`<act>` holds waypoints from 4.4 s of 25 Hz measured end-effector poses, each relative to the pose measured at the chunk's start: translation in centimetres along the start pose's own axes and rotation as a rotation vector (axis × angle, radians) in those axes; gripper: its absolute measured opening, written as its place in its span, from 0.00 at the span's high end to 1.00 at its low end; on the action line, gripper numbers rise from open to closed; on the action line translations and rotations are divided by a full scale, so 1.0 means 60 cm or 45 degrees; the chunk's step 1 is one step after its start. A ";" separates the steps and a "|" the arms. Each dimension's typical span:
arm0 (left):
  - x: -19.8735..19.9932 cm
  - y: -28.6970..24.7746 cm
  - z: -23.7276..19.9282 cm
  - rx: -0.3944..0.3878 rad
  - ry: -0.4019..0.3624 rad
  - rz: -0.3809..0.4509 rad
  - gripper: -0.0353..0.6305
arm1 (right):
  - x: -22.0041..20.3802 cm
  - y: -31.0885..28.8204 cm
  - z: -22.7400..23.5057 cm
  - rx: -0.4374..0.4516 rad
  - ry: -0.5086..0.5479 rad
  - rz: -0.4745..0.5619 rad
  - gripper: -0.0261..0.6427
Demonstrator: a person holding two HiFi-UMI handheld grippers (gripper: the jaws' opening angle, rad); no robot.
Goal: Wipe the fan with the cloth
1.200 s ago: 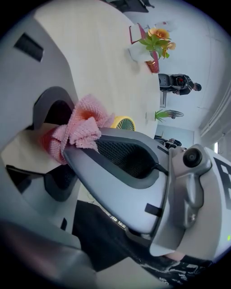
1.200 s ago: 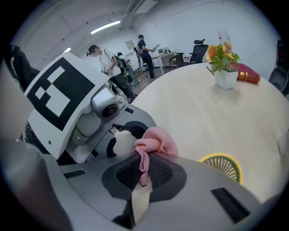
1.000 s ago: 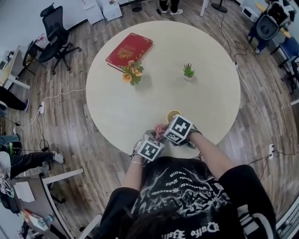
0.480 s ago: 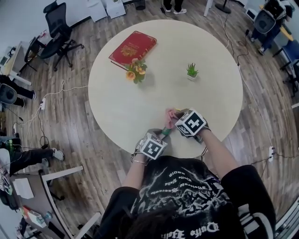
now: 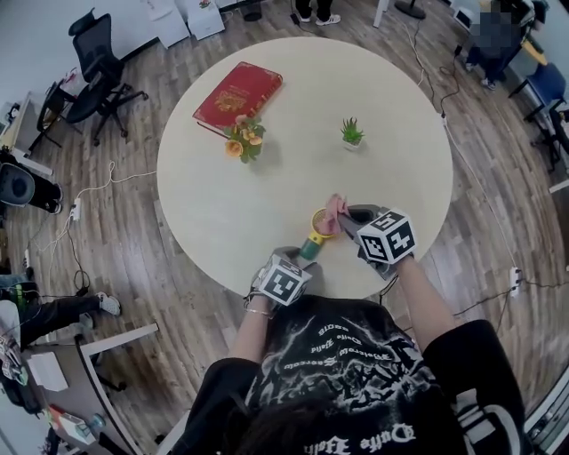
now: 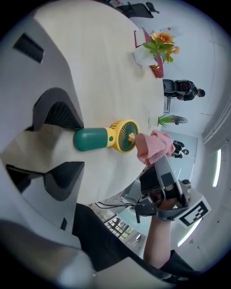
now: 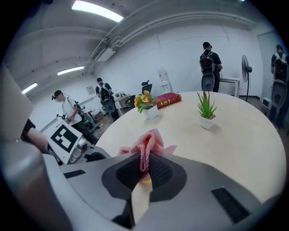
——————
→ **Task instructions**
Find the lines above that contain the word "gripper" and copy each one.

→ **Problem solution**
`<act>` holds waypoints from 4.4 s of 25 Hz measured end-effector poses, each relative to the pose measured at the chunk's start: translation in centimetres along the start pose's own axes and rotation as a rotation vector (axis × angle, radians) in those axes; gripper: its absolute measured opening, written as its place in its span, from 0.00 at the span's high end to 1.00 at its low end; on the action line, gripper numbers rise from open to closed; on the action line translations and rotations are divided by a full scale, so 1.0 means 60 cm or 45 degrees; the chunk's step 1 is one step after its start. A ";" separates the steps and a "|" the arms. Each dimension's typical span:
  - gripper: -0.0353..0.6305
  - gripper: -0.0261..0.6427
Demonstrator: a person holding two HiFi-UMI handheld grippers (gripper: the jaws' opening angle, rad); no robot.

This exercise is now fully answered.